> [PROBLEM DESCRIPTION]: Check every line of the data below for the word "things". Copy the ones that have it.

_ _ _ _ _ _ _

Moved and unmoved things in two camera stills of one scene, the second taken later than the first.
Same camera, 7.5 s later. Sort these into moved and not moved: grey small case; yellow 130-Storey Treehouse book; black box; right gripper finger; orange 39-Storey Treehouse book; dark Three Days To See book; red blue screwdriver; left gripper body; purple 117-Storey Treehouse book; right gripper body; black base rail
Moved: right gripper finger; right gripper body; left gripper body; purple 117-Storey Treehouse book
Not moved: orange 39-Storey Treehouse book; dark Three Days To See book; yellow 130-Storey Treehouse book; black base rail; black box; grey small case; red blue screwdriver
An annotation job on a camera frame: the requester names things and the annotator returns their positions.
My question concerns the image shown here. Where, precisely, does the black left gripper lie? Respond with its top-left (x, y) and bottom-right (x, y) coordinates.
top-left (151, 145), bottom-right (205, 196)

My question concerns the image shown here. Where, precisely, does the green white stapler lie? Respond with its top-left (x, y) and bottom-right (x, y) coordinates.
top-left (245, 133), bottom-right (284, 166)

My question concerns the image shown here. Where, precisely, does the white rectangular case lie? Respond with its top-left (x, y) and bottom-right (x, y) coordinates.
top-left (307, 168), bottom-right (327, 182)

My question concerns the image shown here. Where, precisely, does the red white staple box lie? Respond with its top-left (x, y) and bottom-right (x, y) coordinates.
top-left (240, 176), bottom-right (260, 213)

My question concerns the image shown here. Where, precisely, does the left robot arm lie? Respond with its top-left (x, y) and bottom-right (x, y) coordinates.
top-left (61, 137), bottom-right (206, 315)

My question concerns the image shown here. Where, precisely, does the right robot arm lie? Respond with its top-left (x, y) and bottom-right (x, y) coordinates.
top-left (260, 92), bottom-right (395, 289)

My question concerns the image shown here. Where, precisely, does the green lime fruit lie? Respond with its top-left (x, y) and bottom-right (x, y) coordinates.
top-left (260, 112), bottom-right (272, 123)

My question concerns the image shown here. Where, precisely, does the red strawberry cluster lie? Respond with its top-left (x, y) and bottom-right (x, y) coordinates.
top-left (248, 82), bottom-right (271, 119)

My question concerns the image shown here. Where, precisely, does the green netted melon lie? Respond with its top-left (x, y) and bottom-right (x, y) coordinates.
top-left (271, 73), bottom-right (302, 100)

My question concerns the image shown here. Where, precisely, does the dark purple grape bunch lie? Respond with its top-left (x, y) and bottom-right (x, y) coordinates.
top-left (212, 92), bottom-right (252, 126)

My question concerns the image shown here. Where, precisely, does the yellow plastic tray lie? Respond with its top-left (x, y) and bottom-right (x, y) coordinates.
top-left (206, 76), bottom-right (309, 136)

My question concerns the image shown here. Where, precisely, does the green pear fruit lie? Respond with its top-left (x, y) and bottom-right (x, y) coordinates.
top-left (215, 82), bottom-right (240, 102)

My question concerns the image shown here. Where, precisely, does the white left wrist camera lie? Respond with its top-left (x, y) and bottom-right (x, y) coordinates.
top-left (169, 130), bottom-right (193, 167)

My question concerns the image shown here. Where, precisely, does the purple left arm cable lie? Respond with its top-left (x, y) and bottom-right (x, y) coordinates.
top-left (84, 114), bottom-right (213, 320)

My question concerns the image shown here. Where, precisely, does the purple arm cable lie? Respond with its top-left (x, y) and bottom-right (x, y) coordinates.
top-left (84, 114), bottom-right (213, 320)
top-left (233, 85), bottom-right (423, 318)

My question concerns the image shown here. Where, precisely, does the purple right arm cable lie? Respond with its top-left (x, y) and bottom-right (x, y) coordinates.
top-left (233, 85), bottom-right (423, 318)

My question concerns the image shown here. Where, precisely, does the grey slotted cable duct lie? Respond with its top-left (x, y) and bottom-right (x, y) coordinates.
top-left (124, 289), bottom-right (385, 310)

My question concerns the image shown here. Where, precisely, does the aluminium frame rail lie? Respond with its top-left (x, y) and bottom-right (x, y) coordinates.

_ _ _ _ _ _ _

> [SOLVED EXERCISE]:
Moved and unmoved things in two camera stills of one scene, the second taken later than the first.
An annotation job on a camera frame: the requester names things and the annotator returns their positions.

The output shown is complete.